## What needs to be done
Each line of the listing below must be returned exactly.

## Provided data
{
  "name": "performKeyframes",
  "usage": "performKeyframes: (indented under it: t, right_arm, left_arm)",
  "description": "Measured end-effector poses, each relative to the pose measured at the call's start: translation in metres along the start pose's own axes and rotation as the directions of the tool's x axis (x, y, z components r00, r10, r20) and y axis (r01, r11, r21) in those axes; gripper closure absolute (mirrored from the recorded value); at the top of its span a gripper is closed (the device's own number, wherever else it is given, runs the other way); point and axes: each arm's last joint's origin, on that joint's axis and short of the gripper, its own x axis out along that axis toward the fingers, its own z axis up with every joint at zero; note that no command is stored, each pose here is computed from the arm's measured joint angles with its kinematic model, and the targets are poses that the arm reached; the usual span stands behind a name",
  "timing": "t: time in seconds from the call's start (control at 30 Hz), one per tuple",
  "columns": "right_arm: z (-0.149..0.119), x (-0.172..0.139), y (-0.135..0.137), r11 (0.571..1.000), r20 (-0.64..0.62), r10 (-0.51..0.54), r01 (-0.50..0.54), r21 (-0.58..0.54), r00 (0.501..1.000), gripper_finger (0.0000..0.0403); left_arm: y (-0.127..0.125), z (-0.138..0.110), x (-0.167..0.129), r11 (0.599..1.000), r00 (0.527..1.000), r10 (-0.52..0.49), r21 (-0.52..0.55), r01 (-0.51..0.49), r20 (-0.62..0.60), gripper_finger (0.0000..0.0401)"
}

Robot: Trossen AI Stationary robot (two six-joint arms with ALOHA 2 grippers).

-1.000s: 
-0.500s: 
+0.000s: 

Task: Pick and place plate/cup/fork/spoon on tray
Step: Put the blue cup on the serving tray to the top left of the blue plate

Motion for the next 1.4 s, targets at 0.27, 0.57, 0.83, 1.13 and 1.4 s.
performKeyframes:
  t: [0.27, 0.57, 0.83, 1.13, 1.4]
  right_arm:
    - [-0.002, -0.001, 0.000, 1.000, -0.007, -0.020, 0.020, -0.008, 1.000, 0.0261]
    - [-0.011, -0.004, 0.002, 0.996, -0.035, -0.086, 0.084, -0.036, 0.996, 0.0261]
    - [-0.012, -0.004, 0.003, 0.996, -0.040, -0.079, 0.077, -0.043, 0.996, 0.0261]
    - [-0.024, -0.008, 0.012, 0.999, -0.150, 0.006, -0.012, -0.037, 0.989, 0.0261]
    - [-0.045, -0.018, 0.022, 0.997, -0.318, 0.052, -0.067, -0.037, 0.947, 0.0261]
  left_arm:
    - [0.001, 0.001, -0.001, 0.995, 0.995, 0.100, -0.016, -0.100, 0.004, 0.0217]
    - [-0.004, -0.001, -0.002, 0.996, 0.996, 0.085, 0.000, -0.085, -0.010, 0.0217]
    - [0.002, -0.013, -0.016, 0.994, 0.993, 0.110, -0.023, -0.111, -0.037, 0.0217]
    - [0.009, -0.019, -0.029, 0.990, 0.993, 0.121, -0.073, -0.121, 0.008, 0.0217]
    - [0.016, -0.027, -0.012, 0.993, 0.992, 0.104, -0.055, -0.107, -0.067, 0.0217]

## Answer to the exercise
{
  "name": "performKeyframes",
  "usage": "performKeyframes: (indented under it: t, right_arm, left_arm)",
  "description": "Measured end-effector poses, each relative to the pose measured at the call's start: translation in metres along the start pose's own axes and rotation as the directions of the tool's x axis (x, y, z components r00, r10, r20) and y axis (r01, r11, r21) in those axes; gripper closure absolute (mirrored from the recorded value); at the top of its span a gripper is closed (the device's own number, wherever else it is given, runs the other way); point and axes: each arm's last joint's origin, on that joint's axis and short of the gripper, its own x axis out along that axis toward the fingers, its own z axis up with every joint at zero; note that no command is stored, each pose here is computed from the arm's measured joint angles with its kinematic model, and the targets are poses that the arm reached; the usual span stands behind a name",
  "timing": "t: time in seconds from the call's start (control at 30 Hz), one per tuple",
  "columns": "right_arm: z (-0.149..0.119), x (-0.172..0.139), y (-0.135..0.137), r11 (0.571..1.000), r20 (-0.64..0.62), r10 (-0.51..0.54), r01 (-0.50..0.54), r21 (-0.58..0.54), r00 (0.501..1.000), gripper_finger (0.0000..0.0403); left_arm: y (-0.127..0.125), z (-0.138..0.110), x (-0.167..0.129), r11 (0.599..1.000), r00 (0.527..1.000), r10 (-0.52..0.49), r21 (-0.52..0.55), r01 (-0.51..0.49), r20 (-0.62..0.60), gripper_finger (0.0000..0.0401)"
}

Robot: Trossen AI Stationary robot (two six-joint arms with ALOHA 2 grippers).

-1.000s: 
-0.500s: 
+0.000s: 

Task: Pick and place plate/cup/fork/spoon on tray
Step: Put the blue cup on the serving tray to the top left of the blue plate

Motion for the next 1.4 s, targets at 0.27, 0.57, 0.83, 1.13 and 1.4 s.
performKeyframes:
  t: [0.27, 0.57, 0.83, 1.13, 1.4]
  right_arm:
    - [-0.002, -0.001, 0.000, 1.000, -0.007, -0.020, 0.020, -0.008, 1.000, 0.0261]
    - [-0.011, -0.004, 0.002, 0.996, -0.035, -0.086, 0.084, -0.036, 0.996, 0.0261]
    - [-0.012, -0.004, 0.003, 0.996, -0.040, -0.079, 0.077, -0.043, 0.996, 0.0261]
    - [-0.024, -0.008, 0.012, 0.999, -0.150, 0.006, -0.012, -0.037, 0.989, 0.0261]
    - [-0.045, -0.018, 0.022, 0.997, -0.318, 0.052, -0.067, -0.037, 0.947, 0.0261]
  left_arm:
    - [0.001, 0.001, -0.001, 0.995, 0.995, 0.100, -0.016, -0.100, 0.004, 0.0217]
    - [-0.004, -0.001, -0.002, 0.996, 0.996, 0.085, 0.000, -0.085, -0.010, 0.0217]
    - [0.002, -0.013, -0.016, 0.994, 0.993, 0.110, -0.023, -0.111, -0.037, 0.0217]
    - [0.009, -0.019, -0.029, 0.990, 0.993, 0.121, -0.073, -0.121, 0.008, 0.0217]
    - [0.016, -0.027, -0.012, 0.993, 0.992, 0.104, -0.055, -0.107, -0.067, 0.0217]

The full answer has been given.